The data below holds the lines to copy: everything from the line containing "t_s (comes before" to the line containing "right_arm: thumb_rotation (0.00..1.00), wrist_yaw", both ends included, set down exactly.

---------- COLLECTED DATA

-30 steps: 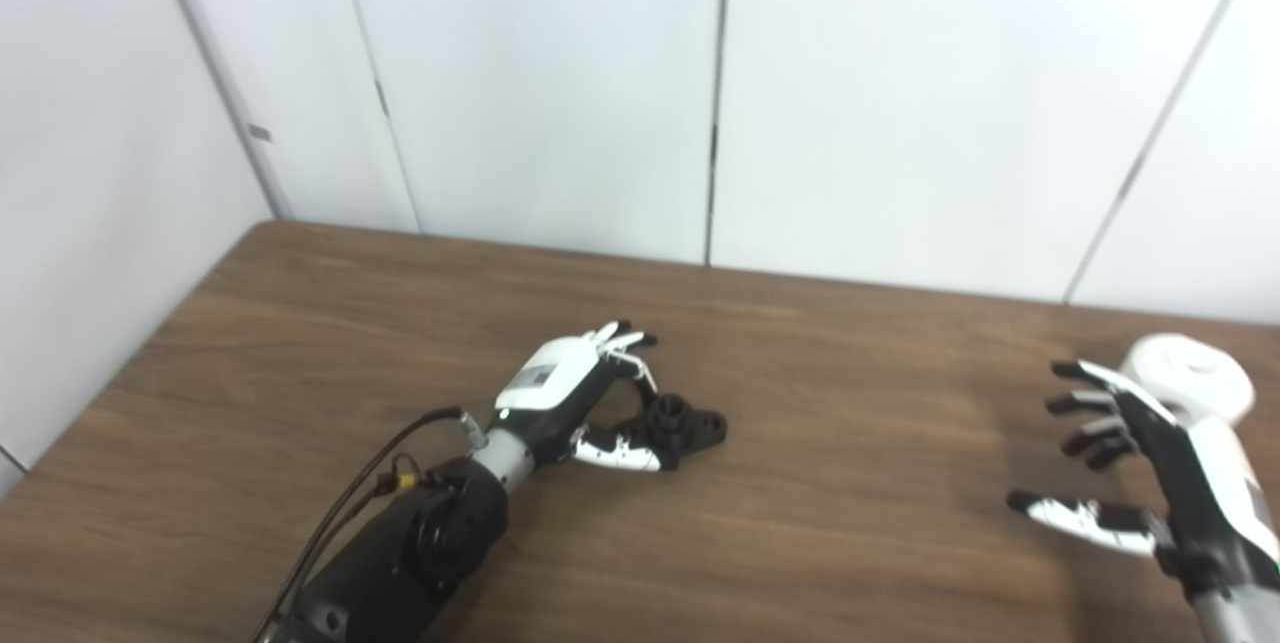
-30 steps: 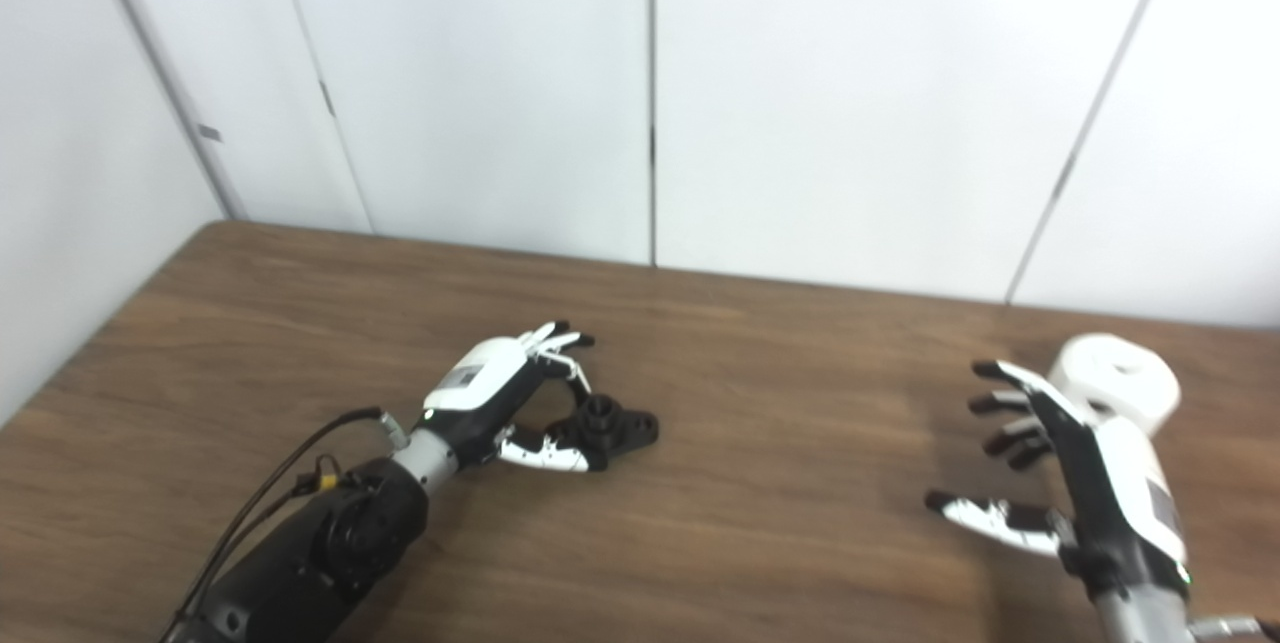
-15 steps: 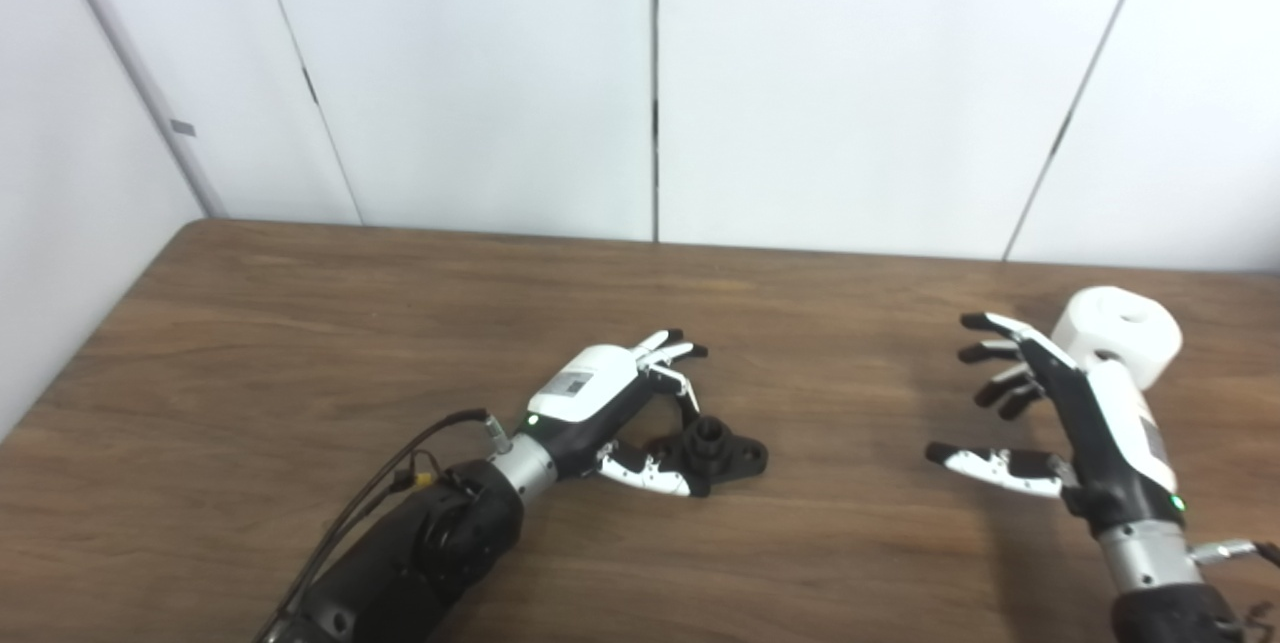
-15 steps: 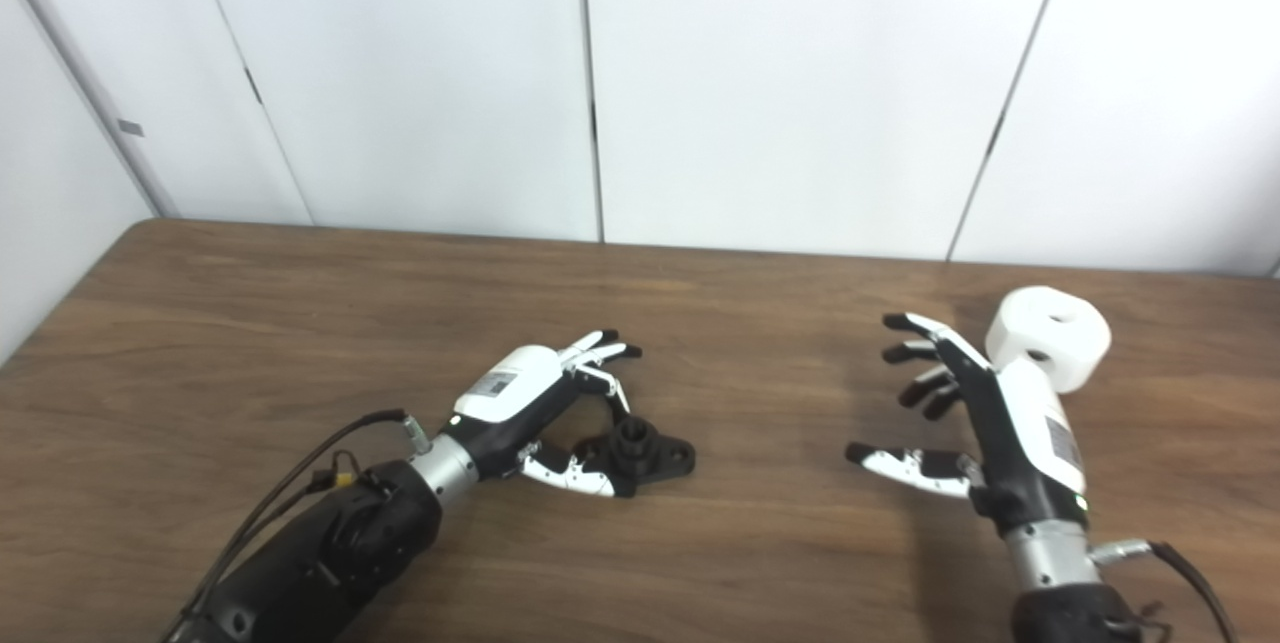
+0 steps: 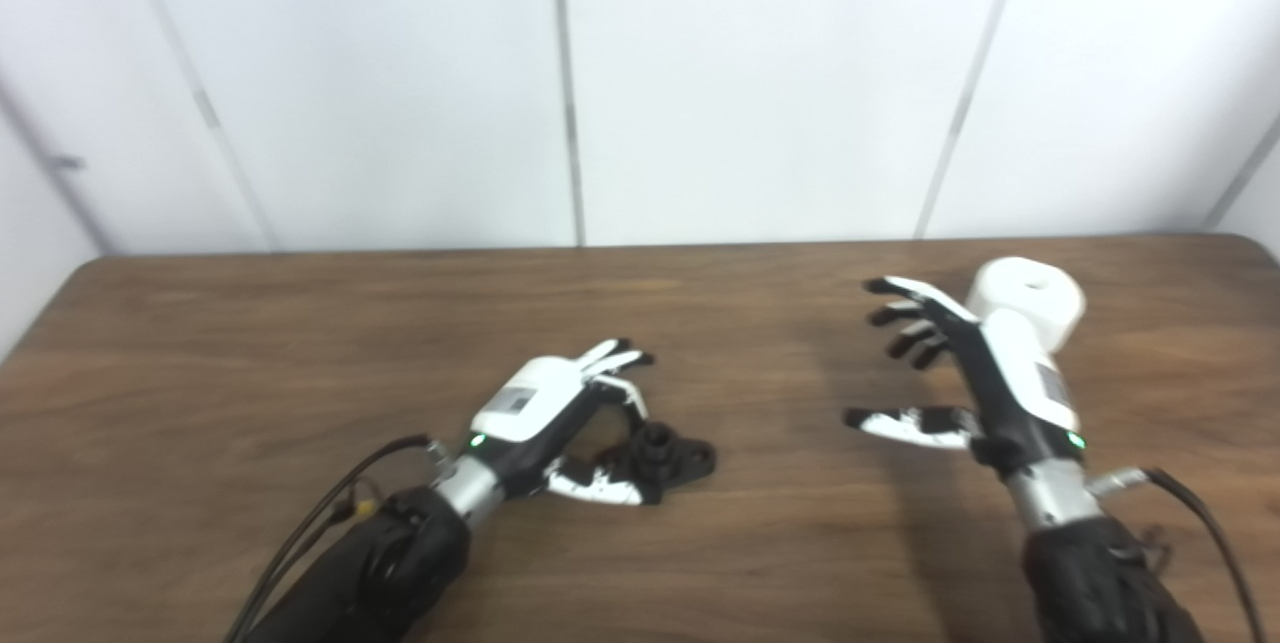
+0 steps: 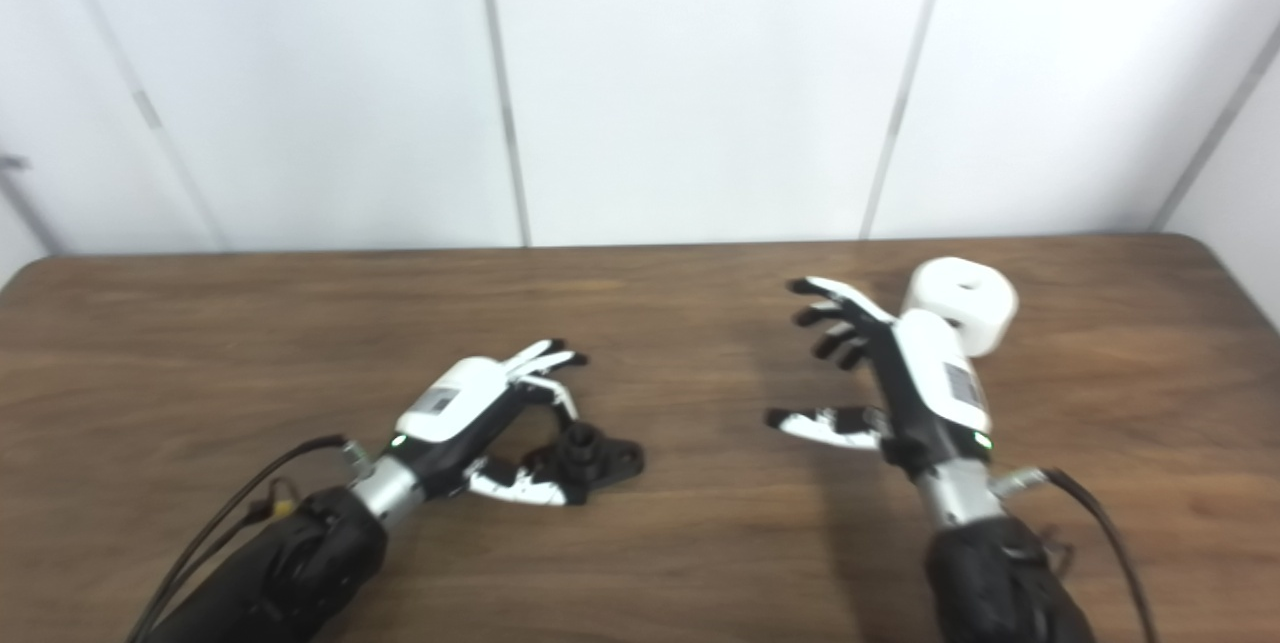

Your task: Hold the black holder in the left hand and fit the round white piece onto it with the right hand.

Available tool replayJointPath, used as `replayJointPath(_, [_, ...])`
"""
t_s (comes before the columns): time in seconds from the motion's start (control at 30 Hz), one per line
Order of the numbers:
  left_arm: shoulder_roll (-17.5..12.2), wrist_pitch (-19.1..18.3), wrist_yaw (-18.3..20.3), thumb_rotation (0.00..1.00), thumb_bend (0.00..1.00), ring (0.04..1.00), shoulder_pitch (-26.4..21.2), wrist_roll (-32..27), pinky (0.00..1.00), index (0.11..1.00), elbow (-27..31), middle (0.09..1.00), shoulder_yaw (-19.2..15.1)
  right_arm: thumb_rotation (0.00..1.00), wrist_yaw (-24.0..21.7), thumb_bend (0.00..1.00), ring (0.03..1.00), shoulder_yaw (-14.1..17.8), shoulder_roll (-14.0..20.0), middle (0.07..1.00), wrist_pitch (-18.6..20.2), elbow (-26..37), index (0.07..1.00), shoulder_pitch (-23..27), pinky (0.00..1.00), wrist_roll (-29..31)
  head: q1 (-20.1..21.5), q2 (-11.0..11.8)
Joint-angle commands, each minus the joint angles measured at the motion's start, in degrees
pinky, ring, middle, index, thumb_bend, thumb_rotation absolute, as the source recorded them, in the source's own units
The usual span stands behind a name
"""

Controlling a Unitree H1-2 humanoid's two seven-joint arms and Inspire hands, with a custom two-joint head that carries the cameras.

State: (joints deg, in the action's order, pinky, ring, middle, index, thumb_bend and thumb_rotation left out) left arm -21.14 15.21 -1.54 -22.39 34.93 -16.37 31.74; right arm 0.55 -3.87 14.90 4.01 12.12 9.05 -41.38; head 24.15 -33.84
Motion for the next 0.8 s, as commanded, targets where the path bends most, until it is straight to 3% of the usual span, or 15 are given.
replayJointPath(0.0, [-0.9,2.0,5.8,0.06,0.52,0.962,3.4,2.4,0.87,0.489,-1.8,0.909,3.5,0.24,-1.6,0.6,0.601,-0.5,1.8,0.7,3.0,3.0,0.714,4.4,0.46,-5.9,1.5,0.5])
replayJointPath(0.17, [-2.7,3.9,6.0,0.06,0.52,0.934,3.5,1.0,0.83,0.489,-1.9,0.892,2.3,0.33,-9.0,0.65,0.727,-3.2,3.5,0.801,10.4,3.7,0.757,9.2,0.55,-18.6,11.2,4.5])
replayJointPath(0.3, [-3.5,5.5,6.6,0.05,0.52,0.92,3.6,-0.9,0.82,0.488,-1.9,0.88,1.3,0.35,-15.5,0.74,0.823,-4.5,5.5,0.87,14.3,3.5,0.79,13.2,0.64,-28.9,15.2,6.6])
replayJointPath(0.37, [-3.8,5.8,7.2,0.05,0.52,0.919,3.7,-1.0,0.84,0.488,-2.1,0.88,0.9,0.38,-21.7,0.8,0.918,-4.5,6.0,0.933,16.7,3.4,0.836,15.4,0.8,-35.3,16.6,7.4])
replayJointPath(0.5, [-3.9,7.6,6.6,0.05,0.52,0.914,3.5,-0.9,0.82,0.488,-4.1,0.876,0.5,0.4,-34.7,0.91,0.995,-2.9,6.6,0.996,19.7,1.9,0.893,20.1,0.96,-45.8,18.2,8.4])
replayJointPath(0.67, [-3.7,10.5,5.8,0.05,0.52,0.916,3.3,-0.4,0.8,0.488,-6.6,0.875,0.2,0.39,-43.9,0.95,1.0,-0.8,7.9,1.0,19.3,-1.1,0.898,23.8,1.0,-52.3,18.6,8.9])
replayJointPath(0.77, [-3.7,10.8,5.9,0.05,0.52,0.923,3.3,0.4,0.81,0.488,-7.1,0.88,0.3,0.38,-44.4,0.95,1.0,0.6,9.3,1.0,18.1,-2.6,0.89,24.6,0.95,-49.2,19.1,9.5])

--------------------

__SOLUTION TO THIS EXERCISE__.
t_s (comes before the columns): time in seconds from the motion's start (control at 30 Hz), one per line
Order of the numbers:
  left_arm: shoulder_roll (-17.5..12.2), wrist_pitch (-19.1..18.3), wrist_yaw (-18.3..20.3), thumb_rotation (0.00..1.00), thumb_bend (0.00..1.00), ring (0.04..1.00), shoulder_pitch (-26.4..21.2), wrist_roll (-32..27), pinky (0.00..1.00), index (0.11..1.00), elbow (-27..31), middle (0.09..1.00), shoulder_yaw (-19.2..15.1)
  right_arm: thumb_rotation (0.00..1.00), wrist_yaw (-24.0..21.7), thumb_bend (0.00..1.00), ring (0.03..1.00), shoulder_yaw (-14.1..17.8), shoulder_roll (-14.0..20.0), middle (0.07..1.00), wrist_pitch (-18.6..20.2), elbow (-26..37), index (0.07..1.00), shoulder_pitch (-23..27), pinky (0.00..1.00), wrist_roll (-29..31)

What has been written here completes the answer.